神奈川県立「芹が谷やまゆり園」の運営 横浜の社会福祉法人も新たに名乗り

芹が谷やまゆり園(資料写真)

 2016年7月に殺傷事件があった神奈川県立知的障害者施設「津久井やまゆり園」(相模原市緑区)の入所者の一部が暮らす県立芹が谷やまゆり園(横浜市港南区)の運営に、現在の運営者である社会福祉法人「かながわ共同会」(秦野市)のほかに、施設を出て地域の住宅で暮らす「地域生活移行」に力を入れる横浜市内の社会福祉法人も新たに名乗りを上げたことが分かった。

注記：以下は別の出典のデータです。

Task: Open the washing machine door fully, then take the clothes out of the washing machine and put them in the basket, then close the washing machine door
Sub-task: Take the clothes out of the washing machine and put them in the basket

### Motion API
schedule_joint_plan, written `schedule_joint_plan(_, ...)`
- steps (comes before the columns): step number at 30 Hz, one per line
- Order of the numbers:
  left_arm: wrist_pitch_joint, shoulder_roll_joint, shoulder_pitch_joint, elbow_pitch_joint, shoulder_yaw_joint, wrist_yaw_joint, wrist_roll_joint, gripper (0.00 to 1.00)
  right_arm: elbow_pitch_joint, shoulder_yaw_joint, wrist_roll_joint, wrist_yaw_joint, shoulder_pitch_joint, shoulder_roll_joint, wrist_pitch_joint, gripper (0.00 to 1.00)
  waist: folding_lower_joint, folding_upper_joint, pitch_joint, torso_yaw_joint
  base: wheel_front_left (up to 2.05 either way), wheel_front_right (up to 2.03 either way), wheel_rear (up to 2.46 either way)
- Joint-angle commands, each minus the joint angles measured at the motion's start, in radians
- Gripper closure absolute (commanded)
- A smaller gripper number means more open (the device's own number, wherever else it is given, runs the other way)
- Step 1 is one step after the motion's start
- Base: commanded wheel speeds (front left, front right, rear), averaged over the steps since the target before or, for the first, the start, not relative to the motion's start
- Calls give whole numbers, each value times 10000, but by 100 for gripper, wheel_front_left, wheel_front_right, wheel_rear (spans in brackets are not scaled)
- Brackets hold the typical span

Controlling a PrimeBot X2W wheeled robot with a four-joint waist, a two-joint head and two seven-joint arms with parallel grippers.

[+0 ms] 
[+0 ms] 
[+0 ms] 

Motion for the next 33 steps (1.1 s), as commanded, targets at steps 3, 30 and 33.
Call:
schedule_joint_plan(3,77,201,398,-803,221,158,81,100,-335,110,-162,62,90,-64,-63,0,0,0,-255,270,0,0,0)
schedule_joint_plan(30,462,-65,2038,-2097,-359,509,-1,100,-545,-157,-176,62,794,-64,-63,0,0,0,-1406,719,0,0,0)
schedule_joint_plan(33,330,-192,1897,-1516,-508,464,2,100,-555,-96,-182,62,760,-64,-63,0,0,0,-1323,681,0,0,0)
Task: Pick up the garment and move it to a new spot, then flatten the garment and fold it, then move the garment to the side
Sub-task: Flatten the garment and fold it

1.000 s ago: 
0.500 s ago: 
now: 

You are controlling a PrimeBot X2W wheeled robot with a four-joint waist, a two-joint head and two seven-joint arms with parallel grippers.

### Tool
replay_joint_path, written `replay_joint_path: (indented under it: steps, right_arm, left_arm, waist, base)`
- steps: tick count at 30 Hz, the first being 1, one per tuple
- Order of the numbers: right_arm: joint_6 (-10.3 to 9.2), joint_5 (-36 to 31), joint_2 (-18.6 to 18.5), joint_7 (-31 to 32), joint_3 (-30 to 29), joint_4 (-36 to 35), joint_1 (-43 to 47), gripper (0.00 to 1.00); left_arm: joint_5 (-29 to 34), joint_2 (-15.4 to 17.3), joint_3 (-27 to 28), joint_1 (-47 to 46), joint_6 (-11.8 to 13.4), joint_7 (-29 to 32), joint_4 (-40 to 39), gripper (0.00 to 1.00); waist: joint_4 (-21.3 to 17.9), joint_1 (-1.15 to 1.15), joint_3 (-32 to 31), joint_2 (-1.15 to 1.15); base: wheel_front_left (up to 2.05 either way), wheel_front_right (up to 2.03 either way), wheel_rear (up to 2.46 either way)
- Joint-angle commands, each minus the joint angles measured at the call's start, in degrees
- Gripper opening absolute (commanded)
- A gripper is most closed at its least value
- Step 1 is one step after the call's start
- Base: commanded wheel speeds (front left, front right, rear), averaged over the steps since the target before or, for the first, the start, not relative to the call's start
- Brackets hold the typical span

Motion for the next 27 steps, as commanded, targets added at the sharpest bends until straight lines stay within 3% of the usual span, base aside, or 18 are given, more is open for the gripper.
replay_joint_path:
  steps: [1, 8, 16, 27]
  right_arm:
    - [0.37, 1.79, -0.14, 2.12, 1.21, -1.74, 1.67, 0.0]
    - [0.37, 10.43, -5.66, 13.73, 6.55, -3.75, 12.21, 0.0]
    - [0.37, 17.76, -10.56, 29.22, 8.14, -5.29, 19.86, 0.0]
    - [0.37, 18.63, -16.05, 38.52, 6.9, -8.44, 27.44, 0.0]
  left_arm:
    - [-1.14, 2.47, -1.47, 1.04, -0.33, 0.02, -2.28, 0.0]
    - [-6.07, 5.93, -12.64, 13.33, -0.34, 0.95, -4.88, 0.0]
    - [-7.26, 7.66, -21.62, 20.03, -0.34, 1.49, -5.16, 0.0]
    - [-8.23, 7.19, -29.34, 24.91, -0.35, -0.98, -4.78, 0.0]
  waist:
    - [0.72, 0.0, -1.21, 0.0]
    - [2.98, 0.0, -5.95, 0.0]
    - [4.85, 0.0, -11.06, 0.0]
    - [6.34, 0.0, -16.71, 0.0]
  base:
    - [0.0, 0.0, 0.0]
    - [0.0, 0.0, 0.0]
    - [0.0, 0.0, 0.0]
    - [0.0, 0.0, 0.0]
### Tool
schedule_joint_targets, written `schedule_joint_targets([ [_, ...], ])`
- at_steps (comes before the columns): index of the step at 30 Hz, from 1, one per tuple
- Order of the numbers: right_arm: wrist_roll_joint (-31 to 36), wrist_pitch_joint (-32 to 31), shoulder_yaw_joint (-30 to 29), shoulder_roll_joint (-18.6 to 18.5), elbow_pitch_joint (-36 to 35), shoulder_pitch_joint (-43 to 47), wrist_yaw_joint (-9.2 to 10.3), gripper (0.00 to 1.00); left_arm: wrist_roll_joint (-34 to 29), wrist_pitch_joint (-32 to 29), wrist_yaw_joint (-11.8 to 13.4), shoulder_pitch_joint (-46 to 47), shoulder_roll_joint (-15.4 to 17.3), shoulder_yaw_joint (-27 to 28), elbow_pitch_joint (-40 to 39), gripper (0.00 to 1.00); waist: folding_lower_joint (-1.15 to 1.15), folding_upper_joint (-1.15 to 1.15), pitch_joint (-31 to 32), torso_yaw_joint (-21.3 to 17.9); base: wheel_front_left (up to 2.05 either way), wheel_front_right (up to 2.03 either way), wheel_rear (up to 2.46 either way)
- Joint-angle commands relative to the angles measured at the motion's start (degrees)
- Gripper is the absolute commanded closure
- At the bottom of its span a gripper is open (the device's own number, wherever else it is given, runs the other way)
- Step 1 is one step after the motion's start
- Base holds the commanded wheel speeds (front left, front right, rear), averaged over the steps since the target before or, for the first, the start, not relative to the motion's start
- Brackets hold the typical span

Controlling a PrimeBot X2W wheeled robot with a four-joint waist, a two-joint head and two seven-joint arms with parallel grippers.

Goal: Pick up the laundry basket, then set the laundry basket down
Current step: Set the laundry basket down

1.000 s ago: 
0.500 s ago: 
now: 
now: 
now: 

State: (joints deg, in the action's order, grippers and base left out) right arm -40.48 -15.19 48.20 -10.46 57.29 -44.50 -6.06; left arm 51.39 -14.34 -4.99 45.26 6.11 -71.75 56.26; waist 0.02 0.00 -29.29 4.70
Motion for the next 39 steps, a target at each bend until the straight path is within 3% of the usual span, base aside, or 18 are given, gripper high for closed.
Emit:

 県は23年度からの5年間に芹が谷園や津久井園を運営する指定管理者を選定する手続きを進めている。有識者らで構成する評価委員会による審査を受けて県が候補を選定し、県議会での議決を経て今夏までに指定法人が決まる。共同会が津久井園の指定管理者として05年度に運営を始めて以降、津久井園と関連施設の指定管理者選定に向けて別の法人が申請するのは初めて。やまゆり園事件を機に知的障害者入所施設の在り方を巡る議論が続く中で新たな局面を迎えた。

 県に共同申請したのは、同愛会(横浜市保土ケ谷区)と白根学園(同市旭区)。両施設ともこれまで津久井園入所者計4人を地域生活移行を見据えて受け入れ、グループホームで暮らす人もいる。地域生活移行を進める入所施設の新たな運営方法を示すとして、共同で施設運営する計画書を提出した。

 一方、共同会は、県立知的障害者施設4施設(津久井園、芹が谷園、愛名やまゆり園、厚木精華園)の指定管理者。事件後、県は有識者組織での議論を踏まえて津久井園を小規模分散化する方針を決定。津久井園は昨年7月に再建され、新施設の芹が谷園は同11月に開所した。両園ともに地域生活移行を進める「通過型施設」として再出発した。芹が谷園とともに指定管理者を公募中の津久井園への指定申請は共同会だけだった。

 両園の運営を巡り、共同会の指定期間は当初は24年度末までだったが、津久井園で不適切な支援があったなどとして22年度末までに短縮され、公募することになった。